WORLD
Vatican discloses uses of Pope’s fund, hoping to reverse sagging trust
The Vatican, on Thursday issued the first detailed disclosure of Pope’s main fund in attempt to boost the confidence of faithful in how their charitable contributions were used.
The Peter’s Pence fund, whose aim was to help the Pope run the Church, was made up of income from a collection taken up in Roman Catholic dioceses around the world once a year, individual contribution and inheritances and bequests.
According to the “Annual Disclosure” for 2021, contributions amounted to 46.9 million euros.
Compared to previously released figures, this was down more than 15 per cent over 2020, which was down 18 per cent over 2019. That followed a 23 per cent reduction between 2015 and 2019, according to the disclosure.
Disbursements from the fund totalled 65.3 million euros, leaving a deficit of 18.4 million euros which was covered by other Vatican income.
The Vatican’s economy minister, Father Antonio Guerrero, had said the slump in 2020-2021 was due to the COVID-19 pandemic, when many churches were closed.
Many Catholics, however, said they had stopped contributing because of Vatican financial scandals such as one surrounding the purchase of a building in London, an investment at the centre of an ongoing corruption trial.
Guerrero said the finances of the Vatican had to be a “glass house”, adding the faithful have a “right to know how we use resources”.
Significantly, the disclosure for the first time, detailed how the money was spent.
About 55.5 million euros was used to help defray the costs of running Vatican departments, its embassies around the world, its communications structure and to help local churches.

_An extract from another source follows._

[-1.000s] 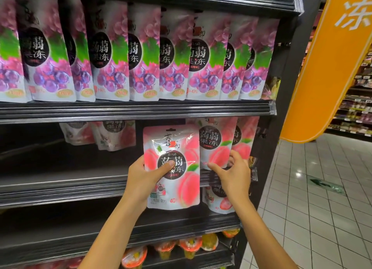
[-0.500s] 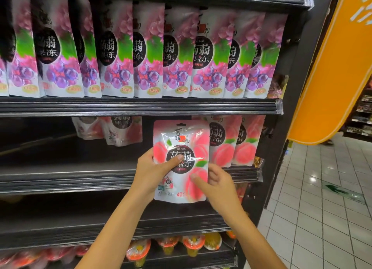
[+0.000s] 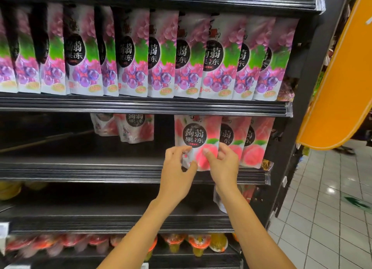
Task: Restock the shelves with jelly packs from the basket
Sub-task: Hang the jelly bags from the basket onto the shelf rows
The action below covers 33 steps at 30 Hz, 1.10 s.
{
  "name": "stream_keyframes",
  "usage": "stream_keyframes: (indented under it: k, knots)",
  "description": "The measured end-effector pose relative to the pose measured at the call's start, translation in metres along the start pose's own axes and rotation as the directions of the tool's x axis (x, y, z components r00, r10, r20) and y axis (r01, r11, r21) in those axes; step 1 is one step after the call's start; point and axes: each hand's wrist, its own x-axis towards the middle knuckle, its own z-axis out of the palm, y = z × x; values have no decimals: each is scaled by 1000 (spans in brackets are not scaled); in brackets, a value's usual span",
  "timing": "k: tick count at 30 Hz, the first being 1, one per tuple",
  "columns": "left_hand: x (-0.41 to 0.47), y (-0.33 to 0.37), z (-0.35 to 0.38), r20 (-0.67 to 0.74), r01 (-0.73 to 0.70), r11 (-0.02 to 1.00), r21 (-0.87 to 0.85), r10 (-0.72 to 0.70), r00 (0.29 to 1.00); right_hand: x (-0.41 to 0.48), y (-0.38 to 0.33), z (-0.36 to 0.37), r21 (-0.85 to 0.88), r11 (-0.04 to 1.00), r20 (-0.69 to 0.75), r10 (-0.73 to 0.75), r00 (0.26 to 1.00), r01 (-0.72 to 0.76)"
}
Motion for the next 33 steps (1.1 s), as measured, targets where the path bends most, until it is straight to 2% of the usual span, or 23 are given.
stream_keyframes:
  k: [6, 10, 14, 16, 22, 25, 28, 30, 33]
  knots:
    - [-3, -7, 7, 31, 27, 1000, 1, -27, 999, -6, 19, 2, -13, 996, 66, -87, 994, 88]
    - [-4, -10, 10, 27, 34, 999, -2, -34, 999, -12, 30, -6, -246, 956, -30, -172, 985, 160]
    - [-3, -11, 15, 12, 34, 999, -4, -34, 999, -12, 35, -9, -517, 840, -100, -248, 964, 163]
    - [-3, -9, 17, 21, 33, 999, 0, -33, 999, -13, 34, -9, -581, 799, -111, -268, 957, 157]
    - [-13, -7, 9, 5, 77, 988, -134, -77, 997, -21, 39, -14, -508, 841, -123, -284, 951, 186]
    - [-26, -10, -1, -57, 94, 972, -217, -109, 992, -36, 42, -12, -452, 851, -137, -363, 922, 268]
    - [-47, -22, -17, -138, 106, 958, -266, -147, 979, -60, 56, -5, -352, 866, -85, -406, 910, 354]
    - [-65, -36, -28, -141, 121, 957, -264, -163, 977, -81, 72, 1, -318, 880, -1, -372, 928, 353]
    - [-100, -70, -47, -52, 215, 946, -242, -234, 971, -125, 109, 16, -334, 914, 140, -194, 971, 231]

About 10 million euros from Peter’s Pence went to 157 direct assistance projects, including those to help the poor, children, elderly and victims of natural disasters and war.
According to the disclosure, most of the projects were in Africa and Asia.
The disclosure gave details of some of the direct assistance projects, such as one constructing a building for young people in Haiti and another to end online sexual exploitation and trafficking of children in the Philippines.
The changes in transparency regarding Peter’s Pence stemmed from a decree by Pope Francis in December 2020.
The Vatican had been facing series of issues some of which were clerical abuse and its handling, the new translation of the Roman Missal, the Bishop Bill Morris affair, the reining in of Caritas, the censure in the United States of the group representing religious sisters and of the work of two women theologians.
Some pressing issues also included, the silencing of prominent Irish priests and the cleaning out of the Irish College in Rome, the public disquiet expressed by clergy in Austria and Ireland, the sacking of the head of the Vatican Bank, the steady leaking of confidential Roman documents.
On May 12, a former Harford County church priest was sentenced to 22 years in federal prison for coercing a boy, a parishioner to engage in sexual activities with him for nearly two-years.
Fernando Cristancho was ordained as a Roman Catholic priest in Colombia, South America, in 1985, before moving to Alexandria, where he worked as an assistant priest from 1994 to 1997.